Koch defines the region roughly as "the area approximately between the line of the river Mersey and the Forth-Clyde isthmus", but goes on to include evidence from the Wirral peninsula in his discussion and gives no real indication of the easterly extent of the region.[2] Others have been more restricting in their definitions. Jackson describes Cumbric as "the Brittonic dialect of Cumberland, Westmorland, northern Lancashire, and south-west Scotland..." and goes on to define the region further as being bound in the north by the Firth of Clyde, in the south by the river Ribble and in the east by the Southern Scottish Uplands and the Pennine ridge.[19]
Charles Phythian-Adams[20] goes further in defining the "Land of the Cumbrians", though his primary interest is historical rather than linguistic. He defines the southern part of this region essentially as the historic county of Cumberland with the northern part of Westmorland as far south as Rere Cross, the highest point on Stainmore, bound in the east by the crest of the Pennine chain. The modern area of Cumbria and Lancashire south of that zone are emphatically omitted from the region as, he asserts, they have no historic claim to be called Cumbrian. Phythian-Adams includes the region bound by the watershed of the Solway Firth (the modern council area of Dumfries and Galloway) as part of his historic Cumbria and goes on to say that "This entire region..., together with its neighbours to the north in what became Strathclyde and Lothian long comprised a last northerly bastion of the Brythonic branch of the Celtic language (which has been dubbed 'Cumbric')...".

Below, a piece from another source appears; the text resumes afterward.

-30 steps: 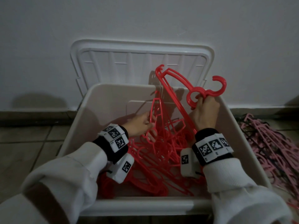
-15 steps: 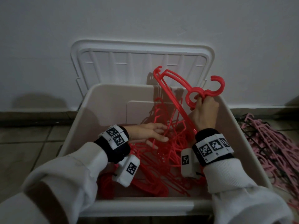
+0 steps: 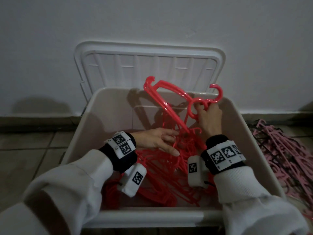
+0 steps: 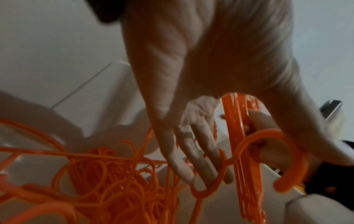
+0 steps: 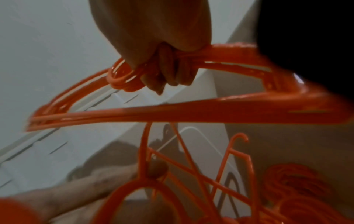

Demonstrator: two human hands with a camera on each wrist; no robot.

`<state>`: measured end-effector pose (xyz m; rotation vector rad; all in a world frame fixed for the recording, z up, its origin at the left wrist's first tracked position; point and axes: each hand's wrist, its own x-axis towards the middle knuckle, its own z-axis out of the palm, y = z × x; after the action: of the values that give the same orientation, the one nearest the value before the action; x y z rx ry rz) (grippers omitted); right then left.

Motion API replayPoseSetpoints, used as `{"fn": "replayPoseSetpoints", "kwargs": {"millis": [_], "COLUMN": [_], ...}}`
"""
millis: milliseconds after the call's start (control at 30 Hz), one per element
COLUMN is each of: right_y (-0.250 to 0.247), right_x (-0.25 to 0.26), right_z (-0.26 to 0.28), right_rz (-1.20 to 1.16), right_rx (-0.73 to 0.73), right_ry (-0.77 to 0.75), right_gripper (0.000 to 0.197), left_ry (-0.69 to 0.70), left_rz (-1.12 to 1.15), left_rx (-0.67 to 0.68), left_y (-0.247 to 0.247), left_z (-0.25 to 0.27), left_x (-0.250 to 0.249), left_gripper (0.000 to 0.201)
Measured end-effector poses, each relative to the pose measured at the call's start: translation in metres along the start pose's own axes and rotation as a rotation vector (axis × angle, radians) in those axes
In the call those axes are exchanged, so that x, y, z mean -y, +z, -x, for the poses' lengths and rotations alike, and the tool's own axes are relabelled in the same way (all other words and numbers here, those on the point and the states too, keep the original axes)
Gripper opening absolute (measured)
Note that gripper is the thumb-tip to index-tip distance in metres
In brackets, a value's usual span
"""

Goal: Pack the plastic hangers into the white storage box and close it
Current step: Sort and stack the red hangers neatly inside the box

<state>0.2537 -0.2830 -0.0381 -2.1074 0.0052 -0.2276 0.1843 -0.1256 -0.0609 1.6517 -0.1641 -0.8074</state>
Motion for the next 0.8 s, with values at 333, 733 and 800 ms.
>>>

There is, then, some agreement that the region of western Britain roughly between the Firth of Clyde and the Lakeland Dome comprises the central bloc in which the Cumbric language was spoken, though how far south and east the language continued to function is debatable. The definitions given above are based partly on a historical understanding of the relationship between Britons, Angles and Gaels (and later, Norse and Normans) which was more complex than a simple process of invasion and settlement, and partly on geography which becomes less well defined as we move north.
The evidence from Cumbric comes to us almost entirely through secondary sources, since there are no contemporary written records of the language. The majority of evidence comes from place names of the extreme northwest of England and the south of Scotland and other sources include the personal names of Strathclyde Britons in Scottish, Irish and Anglo-Saxon sources, and a few Cumbric words surviving into the High Middle Ages in South West Scotland as legal terms. Although the language is long extinct it is arguable that traces of its vocabulary persisted into the modern era in the form of "counting scores" and in a handful of dialectal words.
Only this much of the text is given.